The active site of HIV-1 protease has been one of the key targets for fighting HIV/AIDS. The drug inhibitors are highly stable mimickers of the polyproteins that cannot be cleaved by HIV-1 protease. They are able to bind with higher affinity than the polyprotein substrate. These drugs function as reversible inhibitors that compete with the usual substrate for the enzyme’s active site through competitive inhibition (Louis et al., 2007).

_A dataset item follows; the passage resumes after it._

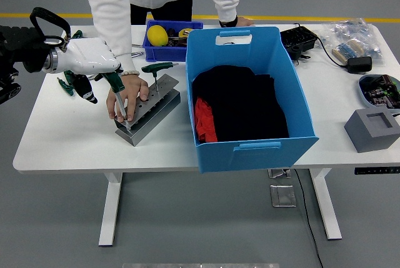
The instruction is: Lift tool from toolbox,place it in box,lift tool from toolbox,place it in box
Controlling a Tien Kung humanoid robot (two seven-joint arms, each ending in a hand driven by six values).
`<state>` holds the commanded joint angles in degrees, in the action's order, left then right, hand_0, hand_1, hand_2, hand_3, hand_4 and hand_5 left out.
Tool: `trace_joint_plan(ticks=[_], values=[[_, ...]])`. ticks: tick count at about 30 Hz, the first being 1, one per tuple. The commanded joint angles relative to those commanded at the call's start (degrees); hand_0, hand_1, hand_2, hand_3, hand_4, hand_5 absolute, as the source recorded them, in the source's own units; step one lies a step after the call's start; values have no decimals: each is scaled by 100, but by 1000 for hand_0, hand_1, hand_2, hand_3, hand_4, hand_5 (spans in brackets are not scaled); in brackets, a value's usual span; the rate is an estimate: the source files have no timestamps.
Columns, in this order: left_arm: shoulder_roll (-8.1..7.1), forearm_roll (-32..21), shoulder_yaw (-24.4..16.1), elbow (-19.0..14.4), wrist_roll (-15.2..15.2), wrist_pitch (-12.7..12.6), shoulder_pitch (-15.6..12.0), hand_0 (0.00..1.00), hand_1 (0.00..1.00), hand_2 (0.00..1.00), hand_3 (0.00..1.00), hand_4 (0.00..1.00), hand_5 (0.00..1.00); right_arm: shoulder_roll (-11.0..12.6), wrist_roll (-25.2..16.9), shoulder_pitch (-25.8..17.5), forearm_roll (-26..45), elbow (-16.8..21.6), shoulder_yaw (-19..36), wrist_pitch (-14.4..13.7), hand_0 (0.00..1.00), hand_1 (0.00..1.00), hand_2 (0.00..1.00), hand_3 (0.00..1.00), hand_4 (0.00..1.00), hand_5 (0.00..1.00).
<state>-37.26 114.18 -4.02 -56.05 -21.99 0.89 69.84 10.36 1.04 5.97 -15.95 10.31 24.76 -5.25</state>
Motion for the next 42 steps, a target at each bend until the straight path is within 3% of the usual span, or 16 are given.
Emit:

Presently, nine protease inhibitors have been approved for clinical treatment of HIV infection: saquinavir, indinavir, ritonavir, nelfinavir, amprenavir, lopinavir, atazanavir, darunavir, and tipranavir (Castro et al., 2011). These inhibitors are smaller in size to the intended peptide substrates. They contain a central hydroxyl group that mimics the tetrahedral reaction intermediate, interacting with the carboxyl groups of the Asp25 residues of the active site, increasing their affinity for protease. Additionally, all the inhibitors contain polar groups that create hydrogen bonding interactions with numerous other residues within the active site tunnel, which are mediated by a conserved water molecule (Louis et al., 2007). Figure 6 shows an inhibitor, Indinavir (PDB 1HSG), tightly bound to the active site of HIV-1 protease.

Protease inhibitors have been fundamental components of treatment therapies for HIV/AIDS since 1995, when antiviral protease inhibitors were first approved for clinical use. The integration of protease inhibitors in drug therapy has been associated with successful therapeutic treatment of HIV/AIDS, significantly reducing AIDS mortality and morbidity.